We are always suffering chronic dull times; duller some times than at
other times, but more or less dull all the time. We grow too much
cotton, though millions of people are insufficiently clothed. We
produce too much food, though half the population of the world is
insufficiently fed -- shoemakers wanting work and millions wanting
shoes. And so in every line of industry men are out of work, while
other men need the products of their work, which products they would
freely buy but for their own involuntary idleness. Why this constant
derangement and clogging of the wheels of industry? What, if any, are
the obstacles to steady employment for all who want steady employment?
Why do not the rewards of labor, both as to the average employer and
the average employe, keep pace with constantly accelerating progress
in the arts and sciences?
Why are men willing to work so often unable to find work, and this,
too, in the midst of abundant unused natural opportunities for work?

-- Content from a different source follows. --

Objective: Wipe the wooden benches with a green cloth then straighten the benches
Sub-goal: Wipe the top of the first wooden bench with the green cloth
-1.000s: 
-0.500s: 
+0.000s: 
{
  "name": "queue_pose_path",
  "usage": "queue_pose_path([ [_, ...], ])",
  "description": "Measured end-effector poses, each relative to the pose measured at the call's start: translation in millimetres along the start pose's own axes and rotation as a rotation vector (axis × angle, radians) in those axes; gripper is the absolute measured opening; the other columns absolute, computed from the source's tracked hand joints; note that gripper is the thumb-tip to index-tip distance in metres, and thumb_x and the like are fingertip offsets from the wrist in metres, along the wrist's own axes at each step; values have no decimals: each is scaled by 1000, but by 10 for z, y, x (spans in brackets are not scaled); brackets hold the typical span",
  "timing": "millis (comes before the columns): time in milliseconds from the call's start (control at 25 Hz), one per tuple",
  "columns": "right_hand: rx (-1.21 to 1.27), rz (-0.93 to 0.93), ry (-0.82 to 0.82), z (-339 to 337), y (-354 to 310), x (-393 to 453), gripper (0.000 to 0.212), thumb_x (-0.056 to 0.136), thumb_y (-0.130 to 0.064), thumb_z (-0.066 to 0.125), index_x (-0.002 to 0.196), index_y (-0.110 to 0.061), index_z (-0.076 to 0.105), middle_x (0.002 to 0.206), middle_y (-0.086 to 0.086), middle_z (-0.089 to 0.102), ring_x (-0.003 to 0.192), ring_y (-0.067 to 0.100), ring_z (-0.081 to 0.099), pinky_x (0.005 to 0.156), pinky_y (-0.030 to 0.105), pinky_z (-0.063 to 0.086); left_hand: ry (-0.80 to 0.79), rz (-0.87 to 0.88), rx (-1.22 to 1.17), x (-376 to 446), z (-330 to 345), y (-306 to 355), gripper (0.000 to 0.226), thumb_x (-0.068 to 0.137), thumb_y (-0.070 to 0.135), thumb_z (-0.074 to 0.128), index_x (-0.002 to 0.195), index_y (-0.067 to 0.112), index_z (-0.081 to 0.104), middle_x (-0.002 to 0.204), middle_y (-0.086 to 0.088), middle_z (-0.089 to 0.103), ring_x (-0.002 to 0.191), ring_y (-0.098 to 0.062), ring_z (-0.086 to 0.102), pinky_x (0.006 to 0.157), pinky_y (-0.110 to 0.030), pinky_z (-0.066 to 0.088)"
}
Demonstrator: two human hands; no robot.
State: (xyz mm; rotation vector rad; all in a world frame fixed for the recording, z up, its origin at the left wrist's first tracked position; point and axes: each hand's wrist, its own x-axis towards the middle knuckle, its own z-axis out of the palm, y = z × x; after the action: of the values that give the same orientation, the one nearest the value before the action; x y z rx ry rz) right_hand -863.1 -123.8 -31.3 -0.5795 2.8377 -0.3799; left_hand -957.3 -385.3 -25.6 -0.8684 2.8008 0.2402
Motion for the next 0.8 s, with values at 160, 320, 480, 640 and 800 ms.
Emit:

Why is it that in every great and populous center of wealth and
civilization a submerged class is found whose condition, as was stated
by Huxley, is more deplorable than that of man-eating South Sea Island
savages ?
Is it not probable that the evils referred to in these questions are
caused by an improper application of the forces of government, and
might they not disappear if these forces were understood and properly
applied?
Is it not true that our social as well as our physical relations are
controlled by natural laws? If so, does legislation in harmony with
the natural law tend toward individualism and freedom, or toward
socialism and slavery?
In an age in which the phenomena of the physical universe are studied
with great eagerness and success, the indifference everywhere shown to
a knowledge of the laws which control the social relations of men to
one another and the earth on which all must live is a remarkable
psychological fact. How strange that we should be more interested in
the movements of stars than in knowing the cause of appalling want in
the midst of constantly increasing plenty. When strikes, lockouts,
boycotts and the hatred and passions engendered by the present
wasteful system of industrial warfare shall have passed away, what
then?
Why is it that so few sociological experts attempt to answer, even in
their own minds, the questions propounded in this chapter? Is it
because the questions are uninteresting? Is it because they do not
pertain to the science of political economy? How can political economy
be other than a dull and profitless study if questions within its
scope, vitally affecting the well being of mankind, are ignored?
NOTES
*The author while agreeing in the main with the majority of those to
whom he refers as political economists of the new school, disclaims
any attempt to reflect the views commonly accepted by them. Those of
this school who may be disposed to criticize some of his positions are
reminded that the object of this work, as stated on the title page, is
simply to show, from the cold standpoint of science, the underlying
cause of involuntary idleness and the failure of wages to keep pace
with the increasing wealth-producing power of wage earners.